Muitas das ideias do texto, que tem o subtítulo "Sobre o desenvolvimento humano integral na caridade e na verdade", não são novas no pensamento social católico. Outras, vinham sendo referidas pelo próprio Papa ao longo dos últimos meses e mereceram mesmo referência numa carta aos líderes do G-8 que hoje se reúnem em Itália (ver PÚBLICO de domingo). Mas neste texto os diferentes temas são pela primeira vez sistematizados por Bento XVI, que os actualiza, tendo em conta também a actual crise internacional. E fá-lo com um grande vigor de linguagem.

O Papa Ratzinger aponta as tarefas que deveriam incumbir à autoridade mundial proposta: "Para o governo da economia mundial, para sanar as economias atingidas pela crise (...), para realizar um oportuno e integral desarmamento, a segurança alimentar e a paz, para garantir a salvaguarda do ambiente e para regulamentar os fluxos migratórios."

Esta autoridade mundial deveria ser também "reconhecida por todos, gozar de poder efectivo para garantir a cada um a segurança, a observância da justiça" e do direito. E deveria "fazer com que as partes respeitem as próprias decisões, bem como as medidas coordenadas e adoptadas nos diversos fóruns internacionais".

Sem defender a substituição da ONU - o Vaticano tem mantido sempre a posição de uma reforma profunda da organização -, o Papa vai ao encontro das posições dos que têm defendido umas Nações Unidas organizadas de forma mais democrática. Ao falar da autoridade mundial, da ONU e da "planificação global do desenvolvimento" (ideia já sugerida por João Paulo II para a era pós-Guerra Fria), Bento XVI está também a pedir uma governação mundial mais democrática - ou seja, o mundo não tem que ser governado por G-8 ou outras instâncias de países mais fortes.

Vários outros temas são trazidos por Bento XVI à encíclica a partir da realidade actual. Desde logo, o papel do mercado, a função da empresa e a desregulação laboral.

O mercado, "em estado puro, não existe", escreve o Papa, que mantém a defesa do mercado livre, feita tradicionalmente pela doutrina social católica.

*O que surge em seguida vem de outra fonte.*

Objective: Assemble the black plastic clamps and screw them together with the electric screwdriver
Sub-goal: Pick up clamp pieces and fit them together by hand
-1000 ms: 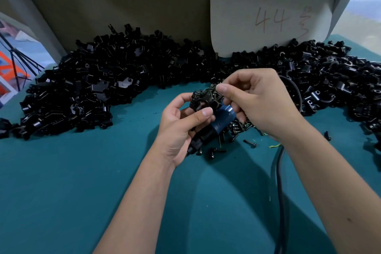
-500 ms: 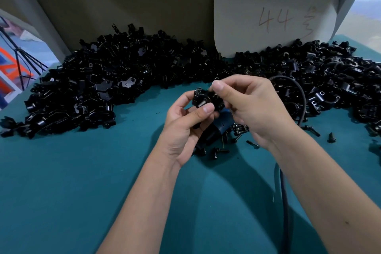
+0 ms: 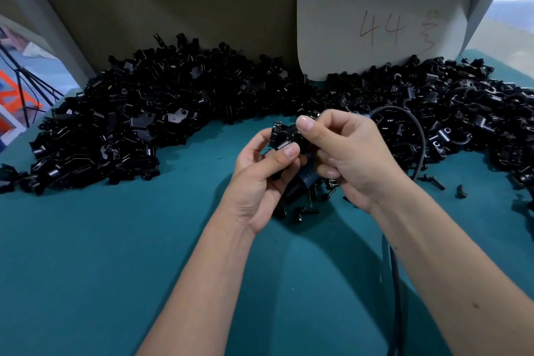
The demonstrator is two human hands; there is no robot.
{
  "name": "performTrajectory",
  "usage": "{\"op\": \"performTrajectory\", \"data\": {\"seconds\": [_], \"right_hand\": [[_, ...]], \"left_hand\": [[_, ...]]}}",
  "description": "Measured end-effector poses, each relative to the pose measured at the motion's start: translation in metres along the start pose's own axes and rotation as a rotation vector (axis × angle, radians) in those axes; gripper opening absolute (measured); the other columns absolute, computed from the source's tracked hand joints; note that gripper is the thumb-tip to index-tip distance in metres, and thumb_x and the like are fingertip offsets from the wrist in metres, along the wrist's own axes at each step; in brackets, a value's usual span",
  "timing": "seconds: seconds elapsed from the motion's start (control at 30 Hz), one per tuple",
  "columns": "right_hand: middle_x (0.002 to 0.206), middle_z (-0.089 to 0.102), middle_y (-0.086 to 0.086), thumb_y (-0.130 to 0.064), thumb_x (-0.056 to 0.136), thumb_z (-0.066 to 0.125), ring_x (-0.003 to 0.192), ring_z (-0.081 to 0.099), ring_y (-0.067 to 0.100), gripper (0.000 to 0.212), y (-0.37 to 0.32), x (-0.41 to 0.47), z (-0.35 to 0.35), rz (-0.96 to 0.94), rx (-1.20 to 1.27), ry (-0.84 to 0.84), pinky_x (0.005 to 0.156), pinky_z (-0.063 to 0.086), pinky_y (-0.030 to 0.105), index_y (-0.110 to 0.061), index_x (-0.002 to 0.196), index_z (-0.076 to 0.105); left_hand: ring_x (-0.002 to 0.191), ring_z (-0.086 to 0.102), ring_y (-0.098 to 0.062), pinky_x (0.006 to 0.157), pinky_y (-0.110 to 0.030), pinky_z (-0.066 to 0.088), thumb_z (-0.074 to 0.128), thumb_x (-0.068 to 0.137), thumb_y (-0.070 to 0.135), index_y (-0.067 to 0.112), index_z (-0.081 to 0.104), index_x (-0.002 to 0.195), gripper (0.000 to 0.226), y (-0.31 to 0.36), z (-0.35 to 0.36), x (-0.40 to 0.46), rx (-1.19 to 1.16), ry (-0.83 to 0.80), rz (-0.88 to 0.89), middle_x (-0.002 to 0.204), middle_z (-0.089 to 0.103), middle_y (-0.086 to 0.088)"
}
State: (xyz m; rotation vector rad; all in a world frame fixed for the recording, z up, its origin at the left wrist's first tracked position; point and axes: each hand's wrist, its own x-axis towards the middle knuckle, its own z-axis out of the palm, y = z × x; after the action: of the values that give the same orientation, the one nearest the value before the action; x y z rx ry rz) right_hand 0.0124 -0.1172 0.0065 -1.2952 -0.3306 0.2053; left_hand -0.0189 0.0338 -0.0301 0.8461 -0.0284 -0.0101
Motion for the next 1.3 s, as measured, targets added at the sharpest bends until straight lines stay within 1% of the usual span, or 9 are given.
{"op": "performTrajectory", "data": {"seconds": [0.13, 0.3, 0.47, 0.57, 0.73, 0.87, 1.07, 1.17, 1.3], "right_hand": [[0.064, 0.041, -0.003, -0.031, 0.090, 0.069, 0.051, 0.037, 0.007, 0.026, 0.003, -0.003, -0.002, 0.035, 0.121, -0.118, 0.043, 0.035, 0.019, -0.020, 0.111, 0.080], [0.066, 0.044, 0.007, -0.025, 0.075, 0.081, 0.042, 0.034, 0.005, 0.015, 0.004, -0.001, 0.007, 0.006, 0.105, 0.030, 0.037, 0.031, 0.018, -0.016, 0.075, 0.069], [0.061, 0.042, 0.001, -0.019, 0.095, 0.068, 0.049, 0.039, 0.009, 0.014, 0.002, -0.005, 0.006, 0.019, 0.140, -0.028, 0.041, 0.036, 0.021, -0.012, 0.101, 0.079], [0.061, 0.048, 0.008, -0.012, 0.095, 0.069, 0.047, 0.039, 0.008, 0.011, 0.002, -0.005, 0.008, -0.004, 0.101, 0.015, 0.040, 0.036, 0.020, -0.012, 0.089, 0.079], [0.056, 0.045, 0.000, -0.025, 0.081, 0.079, 0.042, 0.034, 0.008, 0.019, 0.006, -0.004, 0.014, -0.012, 0.120, 0.079, 0.037, 0.033, 0.021, -0.017, 0.073, 0.063], [0.057, 0.046, -0.001, -0.017, 0.099, 0.066, 0.048, 0.041, 0.009, 0.014, 0.005, -0.005, 0.009, 0.003, 0.130, 0.009, 0.042, 0.038, 0.021, -0.010, 0.096, 0.077], [0.062, 0.043, 0.009, -0.027, 0.080, 0.081, 0.041, 0.036, 0.009, 0.026, 0.009, -0.005, 0.017, -0.024, 0.088, 0.152, 0.037, 0.035, 0.022, -0.014, 0.073, 0.059], [0.062, 0.045, 0.004, -0.034, 0.088, 0.073, 0.046, 0.041, 0.010, 0.022, 0.010, -0.006, 0.015, -0.008, 0.128, 0.077, 0.041, 0.037, 0.023, -0.014, 0.082, 0.067], [0.064, 0.044, 0.008, -0.014, 0.099, 0.065, 0.049, 0.042, 0.008, 0.013, 0.009, -0.005, 0.009, -0.008, 0.115, 0.037, 0.043, 0.038, 0.021, -0.009, 0.094, 0.076]], "left_hand": [[0.072, 0.069, -0.013, 0.069, -0.018, 0.057, 0.074, 0.077, 0.001, 0.007, 0.059, 0.118, 0.044, 0.002, 0.000, 0.000, -0.012, 0.034, -0.007, 0.089, 0.070, -0.006], [0.091, 0.058, -0.031, 0.098, -0.050, 0.056, 0.073, 0.080, 0.003, 0.008, 0.057, 0.126, 0.049, 0.000, 0.000, -0.001, 0.061, 0.006, -0.032, 0.102, 0.059, -0.022], [0.072, 0.069, -0.013, 0.068, -0.019, 0.057, 0.073, 0.078, 0.000, 0.005, 0.058, 0.123, 0.048, 0.001, 0.000, 0.001, 0.011, 0.067, -0.005, 0.087, 0.070, -0.006], [0.077, 0.066, -0.024, 0.069, -0.025, 0.059, 0.073, 0.079, 0.001, 0.004, 0.060, 0.119, 0.042, 0.001, 0.000, 0.001, 0.042, 0.058, -0.013, 0.088, 0.066, -0.014], [0.095, 0.043, -0.045, 0.098, -0.050, 0.047, 0.073, 0.083, 0.002, -0.007, 0.051, 0.129, 0.052, -0.002, 0.001, 0.002, 0.105, 0.049, -0.023, 0.107, 0.051, -0.032], [0.073, 0.068, -0.016, 0.072, -0.022, 0.058, 0.073, 0.079, 0.001, 0.005, 0.059, 0.117, 0.041, -0.001, -0.002, 0.002, 0.052, 0.067, 0.001, 0.083, 0.068, -0.007], [0.089, 0.049, -0.040, 0.093, -0.043, 0.048, 0.073, 0.082, 0.003, 0.006, 0.056, 0.125, 0.047, -0.001, 0.001, -0.001, 0.122, 0.024, -0.002, 0.105, 0.052, -0.029], [0.078, 0.062, -0.023, 0.080, -0.030, 0.057, 0.074, 0.080, 0.002, 0.007, 0.056, 0.122, 0.046, 0.000, 0.002, -0.001, 0.107, 0.078, 0.009, 0.097, 0.063, -0.020], [0.074, 0.067, -0.018, 0.072, -0.023, 0.058, 0.074, 0.079, 0.003, 0.007, 0.057, 0.119, 0.044, 0.001, -0.001, -0.001, 0.070, 0.066, -0.010, 0.085, 0.068, -0.009]]}}
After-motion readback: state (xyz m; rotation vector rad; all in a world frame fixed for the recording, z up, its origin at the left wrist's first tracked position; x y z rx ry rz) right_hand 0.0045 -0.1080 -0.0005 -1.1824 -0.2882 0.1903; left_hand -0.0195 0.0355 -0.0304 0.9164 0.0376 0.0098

Mas ele pode ser "orientado de modo negativo, não porque isso esteja na sua natureza, mas porque uma certa ideologia pode dirigi-lo em tal sentido". E "toma forma a partir das configurações culturais que o especificam e orientam". E acrescenta que a economia pode ser mal usada por quem tiver referências "egoístas".

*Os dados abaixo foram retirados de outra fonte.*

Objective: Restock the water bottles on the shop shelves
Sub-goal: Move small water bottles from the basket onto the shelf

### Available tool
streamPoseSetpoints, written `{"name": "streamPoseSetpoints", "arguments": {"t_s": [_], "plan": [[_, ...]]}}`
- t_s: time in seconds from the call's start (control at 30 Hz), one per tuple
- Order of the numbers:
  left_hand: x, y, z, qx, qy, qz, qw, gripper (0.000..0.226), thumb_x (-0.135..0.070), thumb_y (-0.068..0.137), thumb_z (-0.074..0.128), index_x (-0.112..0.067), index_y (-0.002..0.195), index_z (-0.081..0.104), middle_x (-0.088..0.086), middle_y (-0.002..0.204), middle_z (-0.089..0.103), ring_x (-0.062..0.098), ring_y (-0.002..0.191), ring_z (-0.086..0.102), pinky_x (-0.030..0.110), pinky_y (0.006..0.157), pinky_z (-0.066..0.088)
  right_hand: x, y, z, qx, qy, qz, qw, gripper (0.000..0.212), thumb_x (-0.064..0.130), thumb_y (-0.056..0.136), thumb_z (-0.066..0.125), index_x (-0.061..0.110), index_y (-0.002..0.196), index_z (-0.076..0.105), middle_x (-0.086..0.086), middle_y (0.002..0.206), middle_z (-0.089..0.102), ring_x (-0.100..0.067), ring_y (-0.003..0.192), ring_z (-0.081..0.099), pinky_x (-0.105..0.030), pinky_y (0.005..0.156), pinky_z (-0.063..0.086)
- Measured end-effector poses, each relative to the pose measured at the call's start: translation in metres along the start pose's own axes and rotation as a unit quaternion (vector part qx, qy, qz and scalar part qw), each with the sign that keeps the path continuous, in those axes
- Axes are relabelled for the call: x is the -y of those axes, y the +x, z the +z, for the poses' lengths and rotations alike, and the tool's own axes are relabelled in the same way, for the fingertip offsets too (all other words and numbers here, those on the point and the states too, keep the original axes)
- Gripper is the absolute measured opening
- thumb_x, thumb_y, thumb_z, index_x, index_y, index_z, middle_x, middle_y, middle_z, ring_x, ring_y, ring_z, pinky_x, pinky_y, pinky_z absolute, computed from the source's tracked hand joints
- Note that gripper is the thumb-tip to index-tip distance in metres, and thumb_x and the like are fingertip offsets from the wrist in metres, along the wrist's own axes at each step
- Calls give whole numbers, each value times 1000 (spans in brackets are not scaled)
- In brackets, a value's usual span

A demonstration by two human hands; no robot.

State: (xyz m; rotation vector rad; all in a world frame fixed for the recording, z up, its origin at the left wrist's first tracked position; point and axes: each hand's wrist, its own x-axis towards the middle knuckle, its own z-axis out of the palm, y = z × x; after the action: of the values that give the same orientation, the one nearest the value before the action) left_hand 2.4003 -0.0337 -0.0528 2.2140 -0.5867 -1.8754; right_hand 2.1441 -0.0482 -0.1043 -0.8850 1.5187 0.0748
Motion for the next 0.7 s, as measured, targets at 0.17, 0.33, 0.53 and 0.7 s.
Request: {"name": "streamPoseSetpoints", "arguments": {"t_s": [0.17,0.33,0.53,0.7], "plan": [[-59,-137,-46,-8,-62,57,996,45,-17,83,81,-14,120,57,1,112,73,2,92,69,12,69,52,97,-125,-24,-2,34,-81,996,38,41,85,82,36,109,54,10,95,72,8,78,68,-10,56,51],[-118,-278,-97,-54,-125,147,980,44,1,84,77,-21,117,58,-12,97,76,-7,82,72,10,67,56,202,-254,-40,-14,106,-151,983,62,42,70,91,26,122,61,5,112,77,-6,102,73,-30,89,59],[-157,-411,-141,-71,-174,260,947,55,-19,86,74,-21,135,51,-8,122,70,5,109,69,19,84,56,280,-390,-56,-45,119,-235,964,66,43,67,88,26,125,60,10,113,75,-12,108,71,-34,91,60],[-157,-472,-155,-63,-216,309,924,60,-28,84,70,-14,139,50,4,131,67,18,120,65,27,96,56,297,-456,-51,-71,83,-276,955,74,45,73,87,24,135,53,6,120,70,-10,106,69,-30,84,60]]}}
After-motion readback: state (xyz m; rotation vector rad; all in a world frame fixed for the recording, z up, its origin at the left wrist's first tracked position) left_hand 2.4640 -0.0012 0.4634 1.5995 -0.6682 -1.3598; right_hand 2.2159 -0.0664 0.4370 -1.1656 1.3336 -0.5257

Novas formas de competição entre Estados foram também trazidas pelo mercado, escreve ainda Ratzinger. O que provocou a "desregulamentação do mercado de trabalho", a fragilização das redes de segurança social e "graves perigos para os direitos dos trabalhadores". A mobilidade laboral é positiva, diz o Papa. Mas "quando se torna endémica a incerteza sobre as condições de trabalho", acabam por se gerar "formas de instabilidade".

Estes mecanismos têm também consequências a nível internacional. Os diferentes papas, recorda Bento XVI, vêm alertando para esse facto, pelo menos desde 1967, quando Paulo VI escreveu a Populorum Progressio (O progresso dos povos) - cujos 40 anos de publicação esta nova encíclica de Ratzinger pretende assinalar, embora com atraso.

O Papa recorda a "insegurança extrema de vida" que deriva da carência alimentar; diz que "a fome ceifa ainda muitas vidas". E não tem dúvidas em dizer que "eliminar a fome no mundo tornou-se, na era da globalização, também um objectivo a alcançar para preservar a paz e a subsistência da terra". Uma frase que recorda a de Paulo VI: "Os povos da fome dirigem-se hoje, de modo dramático, aos povos da opulência."

Neste capítulo, Bento XVI refere de novo a necessidade de instâncias internacionais que garantam o acesso de todos à alimentação e à água, e que enfrentem as carências de necessidades primárias, bem como a emergência de crises alimentares. E que eliminem as "causas estruturais que o provocam" - enunciando depois um enorme conjunto de tarefas necessárias, entre as quais uma "equitativa reforma agrária".